◆ **What to produce**: A complete, exact copy of the data is the required answer.

◆ **Material provided**:
=======

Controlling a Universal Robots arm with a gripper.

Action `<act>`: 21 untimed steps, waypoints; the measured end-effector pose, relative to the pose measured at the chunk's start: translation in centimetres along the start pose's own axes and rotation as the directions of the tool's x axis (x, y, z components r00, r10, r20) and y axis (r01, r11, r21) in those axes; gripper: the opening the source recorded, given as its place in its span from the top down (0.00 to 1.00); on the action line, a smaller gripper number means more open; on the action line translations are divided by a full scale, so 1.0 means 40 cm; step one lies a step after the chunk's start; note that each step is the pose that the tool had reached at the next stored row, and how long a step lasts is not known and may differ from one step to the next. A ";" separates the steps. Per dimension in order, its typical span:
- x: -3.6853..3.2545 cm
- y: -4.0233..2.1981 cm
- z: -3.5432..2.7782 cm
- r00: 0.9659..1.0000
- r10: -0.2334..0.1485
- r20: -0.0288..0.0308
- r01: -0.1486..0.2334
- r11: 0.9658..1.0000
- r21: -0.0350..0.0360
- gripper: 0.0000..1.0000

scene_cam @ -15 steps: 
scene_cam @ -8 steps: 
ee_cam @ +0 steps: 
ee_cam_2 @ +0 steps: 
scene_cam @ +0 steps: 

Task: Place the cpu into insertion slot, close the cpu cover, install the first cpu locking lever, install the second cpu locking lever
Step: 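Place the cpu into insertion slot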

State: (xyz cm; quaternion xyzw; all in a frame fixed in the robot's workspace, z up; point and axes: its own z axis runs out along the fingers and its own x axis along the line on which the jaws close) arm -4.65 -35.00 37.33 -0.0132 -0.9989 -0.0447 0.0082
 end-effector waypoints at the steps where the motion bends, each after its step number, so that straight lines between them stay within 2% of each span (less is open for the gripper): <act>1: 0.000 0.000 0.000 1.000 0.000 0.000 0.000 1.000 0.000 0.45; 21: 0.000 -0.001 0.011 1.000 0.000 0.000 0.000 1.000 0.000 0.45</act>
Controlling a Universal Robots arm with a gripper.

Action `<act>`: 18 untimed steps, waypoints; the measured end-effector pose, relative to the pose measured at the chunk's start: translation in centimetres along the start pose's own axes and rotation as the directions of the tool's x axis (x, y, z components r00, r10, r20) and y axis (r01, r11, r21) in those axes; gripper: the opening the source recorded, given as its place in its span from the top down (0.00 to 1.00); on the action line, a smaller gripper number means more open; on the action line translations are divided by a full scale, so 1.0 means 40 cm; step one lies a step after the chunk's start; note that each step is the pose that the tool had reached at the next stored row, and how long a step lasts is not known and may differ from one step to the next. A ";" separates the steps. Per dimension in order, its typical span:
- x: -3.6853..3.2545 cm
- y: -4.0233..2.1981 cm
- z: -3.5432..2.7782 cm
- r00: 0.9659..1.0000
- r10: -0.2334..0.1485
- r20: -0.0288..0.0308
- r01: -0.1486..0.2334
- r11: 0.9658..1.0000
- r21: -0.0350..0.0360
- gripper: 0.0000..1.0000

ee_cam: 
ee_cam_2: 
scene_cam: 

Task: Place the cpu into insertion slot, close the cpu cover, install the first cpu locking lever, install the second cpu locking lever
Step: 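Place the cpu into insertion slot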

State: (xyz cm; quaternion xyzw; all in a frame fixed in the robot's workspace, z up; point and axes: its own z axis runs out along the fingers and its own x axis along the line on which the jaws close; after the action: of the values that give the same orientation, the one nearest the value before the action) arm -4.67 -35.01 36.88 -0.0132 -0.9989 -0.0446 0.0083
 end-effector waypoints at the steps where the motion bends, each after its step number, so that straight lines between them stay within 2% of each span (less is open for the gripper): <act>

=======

◆ **Your solution**:
Controlling a Universal Robots arm with a gripper.

Action `<act>`: 21 untimed steps, waypoints; the measured end-effector pose, relative to the pose measured at the chunk's start: translation in centimetres along the start pose's own axes and rotation as the directions of the tool's x axis (x, y, z components r00, r10, r20) and y axis (r01, r11, r21) in those axes; gripper: the opening the source recorded, given as its place in its span from the top down (0.00 to 1.00); on the action line, a smaller gripper number means more open; on the action line translations are divided by a full scale, so 1.0 means 40 cm; step one lies a step after the chunk's start; note that each step is the pose that the tool had reached at the next stored row, and how long a step lasts is not known and may differ from one step to the next. A ";" separates the steps. Per dimension in order, its typical span:
- x: -3.6853..3.2545 cm
- y: -4.0233..2.1981 cm
- z: -3.5432..2.7782 cm
- r00: 0.9659..1.0000
- r10: -0.2334..0.1485
- r20: -0.0288..0.0308
- r01: -0.1486..0.2334
- r11: 0.9658..1.0000
- r21: -0.0350..0.0360
- gripper: 0.0000..1.0000

scene_cam @ -15 steps: 
scene_cam @ -8 steps: 
ee_cam @ +0 steps: 
ee_cam_2 @ +0 steps: 
scene_cam @ +0 steps: 

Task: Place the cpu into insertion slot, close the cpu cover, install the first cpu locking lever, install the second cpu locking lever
Step: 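Place the cpu into insertion slot
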
State: (xyz cm; quaternion xyzw; all in a frame fixed in the robot's workspace, z up; point and axes: its own z axis runs out along the fingers and its own x axis along the line on which the jaws close) arm -4.65 -35.00 37.33 -0.0132 -0.9989 -0.0447 0.0082
 end-effector waypoints at the steps where the motion bends, each after its step number, so that straight lines between them stay within 2% of each span (less is open for the gripper): <act>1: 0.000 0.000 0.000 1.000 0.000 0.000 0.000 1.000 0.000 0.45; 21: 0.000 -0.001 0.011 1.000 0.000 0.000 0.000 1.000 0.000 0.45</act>
Controlling a Universal Robots arm with a gripper.

Action `<act>`: 18 untimed steps, waypoints; the measured end-effector pose, relative to the pose measured at the chunk's start: translation in centimetres along the start pose's own axes and rotation as the directions of the tool's x axis (x, y, z components r00, r10, r20) and y axis (r01, r11, r21) in those axes; gripper: the opening the source recorded, given as its place in its span from the top down (0.00 to 1.00); on the action line, a smaller gripper number means more open; on the action line translations are divided by a full scale, so 1.0 means 40 cm; step one lies a step after the chunk's start; note that each step is the pose that the tool had reached at the next stored row, and how long a step lasts is not known and may differ from one step to the next. A ";" separates the steps. Per dimension in order, its typical span:
- x: -3.6853..3.2545 cm
- y: -4.0233..2.1981 cm
- z: -3.5432..2.7782 cm
- r00: 0.9659..1.0000
- r10: -0.2334..0.1485
- r20: -0.0288..0.0308
- r01: -0.1486..0.2334
- r11: 0.9658..1.0000
- r21: -0.0350..0.0360
- gripper: 0.0000..1.0000

ee_cam: 
ee_cam_2: 
scene_cam: 

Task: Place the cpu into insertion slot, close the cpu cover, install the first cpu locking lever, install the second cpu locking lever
Step: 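Place the cpu into insertion slot
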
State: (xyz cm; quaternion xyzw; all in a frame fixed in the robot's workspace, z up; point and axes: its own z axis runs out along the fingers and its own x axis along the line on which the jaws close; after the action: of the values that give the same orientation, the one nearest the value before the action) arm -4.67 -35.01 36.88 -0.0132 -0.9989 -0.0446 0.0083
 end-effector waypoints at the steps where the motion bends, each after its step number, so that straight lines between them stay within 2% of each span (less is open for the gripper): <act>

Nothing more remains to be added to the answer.